Activity:
Return all of the listing word for word; the pictures stay out.

Data provided:
:::::

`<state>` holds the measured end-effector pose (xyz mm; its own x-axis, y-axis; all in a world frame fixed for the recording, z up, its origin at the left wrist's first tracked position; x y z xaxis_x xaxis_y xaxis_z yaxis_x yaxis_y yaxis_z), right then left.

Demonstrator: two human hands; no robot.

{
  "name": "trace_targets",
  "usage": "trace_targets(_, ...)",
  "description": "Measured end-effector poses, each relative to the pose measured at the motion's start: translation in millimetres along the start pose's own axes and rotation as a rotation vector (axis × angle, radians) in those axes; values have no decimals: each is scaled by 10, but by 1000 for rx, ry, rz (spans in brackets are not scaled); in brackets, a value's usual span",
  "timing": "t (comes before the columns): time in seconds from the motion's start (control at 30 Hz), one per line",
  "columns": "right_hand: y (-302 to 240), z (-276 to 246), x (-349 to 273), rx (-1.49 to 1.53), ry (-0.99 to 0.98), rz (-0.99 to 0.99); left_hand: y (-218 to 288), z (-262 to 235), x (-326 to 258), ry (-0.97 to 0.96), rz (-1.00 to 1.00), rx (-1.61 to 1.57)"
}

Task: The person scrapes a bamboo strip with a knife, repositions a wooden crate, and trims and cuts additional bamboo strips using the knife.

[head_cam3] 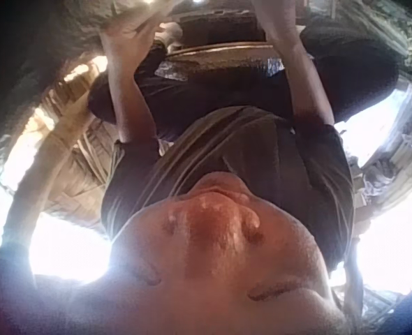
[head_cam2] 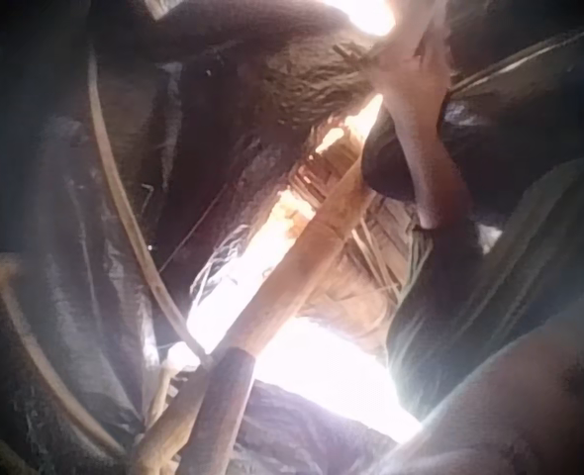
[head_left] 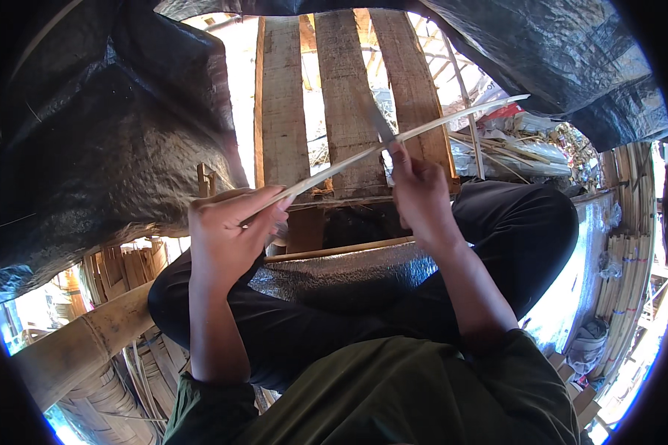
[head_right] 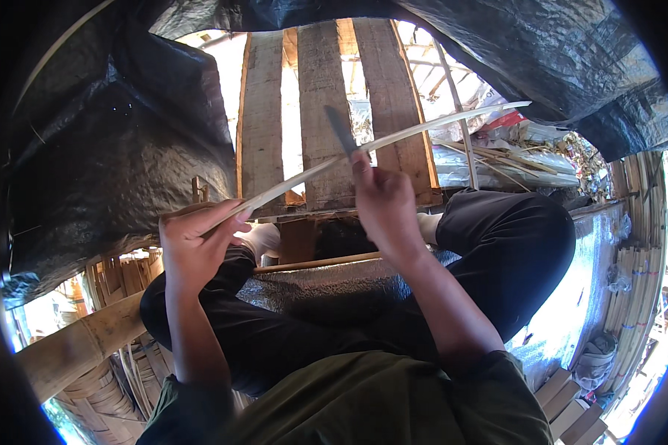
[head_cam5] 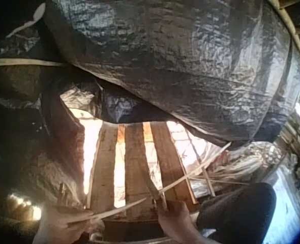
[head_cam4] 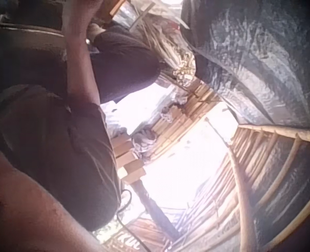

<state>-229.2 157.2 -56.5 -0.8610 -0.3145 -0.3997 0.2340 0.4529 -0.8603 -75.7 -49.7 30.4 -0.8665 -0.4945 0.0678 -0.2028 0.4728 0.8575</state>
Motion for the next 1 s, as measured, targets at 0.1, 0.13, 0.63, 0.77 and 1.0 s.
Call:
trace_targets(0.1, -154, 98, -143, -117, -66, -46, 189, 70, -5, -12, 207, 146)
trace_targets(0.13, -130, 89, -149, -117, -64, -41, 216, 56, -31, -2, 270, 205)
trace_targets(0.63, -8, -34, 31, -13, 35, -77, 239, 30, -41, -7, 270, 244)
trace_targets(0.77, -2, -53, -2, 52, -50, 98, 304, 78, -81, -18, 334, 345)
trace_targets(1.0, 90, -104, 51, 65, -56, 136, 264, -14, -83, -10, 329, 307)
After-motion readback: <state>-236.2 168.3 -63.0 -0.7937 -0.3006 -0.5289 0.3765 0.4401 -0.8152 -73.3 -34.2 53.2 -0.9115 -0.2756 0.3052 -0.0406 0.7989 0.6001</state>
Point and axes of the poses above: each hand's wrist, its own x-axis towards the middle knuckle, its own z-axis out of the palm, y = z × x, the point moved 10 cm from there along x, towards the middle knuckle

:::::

The completed task:
`<state>` holds the measured end-effector pose (xyz mm; its own x-axis, y-axis; all in a world frame fixed for the recording, z up, its origin at the left wrist's first tracked position; x y z xaxis_x xaxis_y xaxis_z yaxis_x yaxis_y yaxis_z), right then left.

Demonstrator: two human hands; no robot.

{
  "name": "trace_targets",
  "usage": "trace_targets(_, ...)",
  "description": "Measured end-effector poses, each relative to the pose measured at the motion's start: translation in millimetres along the start pose's own axes and rotation as a rotation vector (axis × angle, radians) in those axes; values have no decimals: each is scaled by 10, but by 1000 for rx, ry, rz (spans in brackets are not scaled); in brackets, a value's usual span",
  "timing": "t (comes before the columns): time in seconds from the motion's start (control at 30 Hz), one per line",
  "columns": "right_hand: y (-302 to 240), z (-276 to 246), x (-349 to 273), rx (-1.49 to 1.53), ry (-0.99 to 0.98), rz (-0.99 to 0.99); left_hand: y (-218 to 288), z (-262 to 235), x (-326 to 258), ry (-0.97 to 0.96), rz (-1.00 to 1.00), rx (-1.61 to 1.57)"
}

Task: The person scrapes a bamboo strip with a knife, repositions a wooden crate, and trims and cuts additional bamboo strips using the knife.

[head_cam3] 
[head_cam2] 
[head_left] 
[head_right] 
[head_cam5] 
[head_cam4] 

<state>-229.2 157.2 -56.5 -0.8610 -0.3145 -0.3997 0.2340 0.4529 -0.8603 -75.7 -49.7 30.4 -0.8665 -0.4945 0.0678 -0.2028 0.4728 0.8575</state>
Motion for the next 1 s, as measured, targets at 0.1, 0.13, 0.63, 0.77 and 1.0 s.
Call:
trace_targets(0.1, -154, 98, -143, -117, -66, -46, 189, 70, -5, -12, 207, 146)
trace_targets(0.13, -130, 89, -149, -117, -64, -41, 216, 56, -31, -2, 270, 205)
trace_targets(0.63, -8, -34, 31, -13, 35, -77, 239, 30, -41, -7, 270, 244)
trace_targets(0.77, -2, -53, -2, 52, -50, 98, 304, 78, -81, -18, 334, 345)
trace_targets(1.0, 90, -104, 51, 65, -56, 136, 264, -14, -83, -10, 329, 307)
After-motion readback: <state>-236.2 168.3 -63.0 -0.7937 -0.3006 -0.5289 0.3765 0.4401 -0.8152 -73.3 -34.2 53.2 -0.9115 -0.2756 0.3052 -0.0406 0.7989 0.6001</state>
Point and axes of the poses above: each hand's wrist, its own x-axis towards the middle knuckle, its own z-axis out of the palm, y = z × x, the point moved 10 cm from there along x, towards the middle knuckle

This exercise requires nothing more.